Re: [PATCH V3 1/2] arm64/mm: Enable batched TLB flush in unmap_hotplug_range()

public inbox for stable@vger.kernel.org
 help / color / mirror / Atom feed

From: "David Hildenbrand (Arm)" <david@kernel.org>
To: Anshuman Khandual <anshuman.khandual@arm.com>,
	linux-arm-kernel@lists.infradead.org
Cc: mark.rutland@arm.com, Catalin Marinas <catalin.marinas@arm.com>,
	Will Deacon <will@kernel.org>,
	Ryan Roberts <ryan.roberts@arm.com>,
	Yang Shi <yang@os.amperecomputing.com>,
	Christoph Lameter <cl@gentwo.org>,
	linux-kernel@vger.kernel.org, stable@vger.kernel.org
Subject: Re: [PATCH V3 1/2] arm64/mm: Enable batched TLB flush in unmap_hotplug_range()
Date: Mon, 2 Mar 2026 16:28:08 +0100	[thread overview]
Message-ID: <bf956adb-06bc-4b68-b846-7dddb9413867@kernel.org> (raw)
In-Reply-To: <20260224062423.972404-2-anshuman.khandual@arm.com>

On 2/24/26 07:24, Anshuman Khandual wrote:
> During a memory hot remove operation, both linear and vmemmap mappings for
> the memory range being removed, get unmapped via unmap_hotplug_range() but
> mapped pages get freed only for vmemmap mapping.
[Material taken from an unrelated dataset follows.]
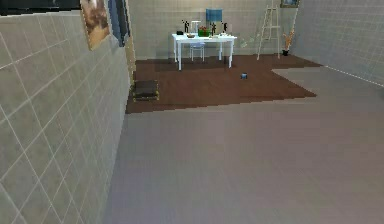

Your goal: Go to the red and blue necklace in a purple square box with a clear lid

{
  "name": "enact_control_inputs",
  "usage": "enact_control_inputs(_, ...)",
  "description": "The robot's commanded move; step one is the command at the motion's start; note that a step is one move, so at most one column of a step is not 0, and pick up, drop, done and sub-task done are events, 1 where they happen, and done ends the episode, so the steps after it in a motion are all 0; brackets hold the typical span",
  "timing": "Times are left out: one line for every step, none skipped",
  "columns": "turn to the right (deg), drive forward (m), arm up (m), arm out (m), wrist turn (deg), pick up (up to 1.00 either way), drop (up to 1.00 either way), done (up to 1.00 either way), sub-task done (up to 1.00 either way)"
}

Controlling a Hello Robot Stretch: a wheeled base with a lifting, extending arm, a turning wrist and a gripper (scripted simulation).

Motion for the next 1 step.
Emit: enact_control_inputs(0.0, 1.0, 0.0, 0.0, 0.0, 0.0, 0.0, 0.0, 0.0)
This is just a sequential
> operation where each table entry gets cleared, followed by a leaf specific
> TLB flush, and then followed by memory free operation when applicable.
> 
> This approach was simple and uniform both for vmemmap and linear mappings.
> But linear mapping might contain CONT marked block memory where it becomes
> necessary to first clear out all entire in the range before a TLB flush.
> This is as per the architecture requirement. Hence batch all TLB flushes
> during the table tear down walk and finally do it in unmap_hotplug_range().
> 
> Prior to this fix, it was hypothetically possible for a speculative access
> to a higher address in the contiguous block to fill the TLB with shattered
> entries for the entire contiguous range after a lower address had already
> been cleared and invalidated. Due to the table entries being shattered, the
> subsequent TLB invalidation for the higher address would not then clear the
> TLB entries for the lower address, meaning stale TLB entries could persist.
> 
> Besides it also helps in improving the performance via TLBI range operation
> along with reduced synchronization instructions. The time spent executing
> unmap_hotplug_range() improved 97% measured over a 2GB memory hot removal
> in KVM guest.
> 
> This scheme is not applicable during vmemmap mapping tear down where memory
> needs to be freed and hence a TLB flush is required after clearing out page
> table entry.
> 
> Cc: Catalin Marinas <catalin.marinas@arm.com>
> Cc: Will Deacon <will@kernel.org>
> Cc: linux-arm-kernel@lists.infradead.org
> Cc: linux-kernel@vger.kernel.org
> Closes: https://lore.kernel.org/all/aWZYXhrT6D2M-7-N@willie-the-truck/
> Fixes: bbd6ec605c0f ("arm64/mm: Enable memory hot remove")
> Cc: stable@vger.kernel.org
> Reviewed-by: Ryan Roberts <ryan.roberts@arm.com>
> Signed-off-by: Ryan Roberts <ryan.roberts@arm.com>
> Signed-off-by: Anshuman Khandual <anshuman.khandual@arm.com>
> ---
>  arch/arm64/mm/mmu.c | 81 +++++++++++++++++++++++++++++++++++++--------
>  1 file changed, 67 insertions(+), 14 deletions(-)
> 
> diff --git a/arch/arm64/mm/mmu.c b/arch/arm64/mm/mmu.c
> index a6a00accf4f9..dfb61d218579 100644
> --- a/arch/arm64/mm/mmu.c
> +++ b/arch/arm64/mm/mmu.c
> @@ -1458,10 +1458,32 @@ static void unmap_hotplug_pte_range(pmd_t *pmdp, unsigned long addr,
>  
>  		WARN_ON(!pte_present(pte));
>  		__pte_clear(&init_mm, addr, ptep);
> -		flush_tlb_kernel_range(addr, addr + PAGE_SIZE);
> -		if (free_mapped)
> +		if (free_mapped) {
> +			/*
> +			 * If page is part of an existing contiguous
> +			 * memory block, individual TLB invalidation
> +			 * here would not be appropriate. Instead it
> +			 * will require clearing all entries for the
> +			 * memory block and subsequently a TLB flush
> +			 * for the entire range.
> +			 */

I'm not sure about repeating these longish comments a couple of times :)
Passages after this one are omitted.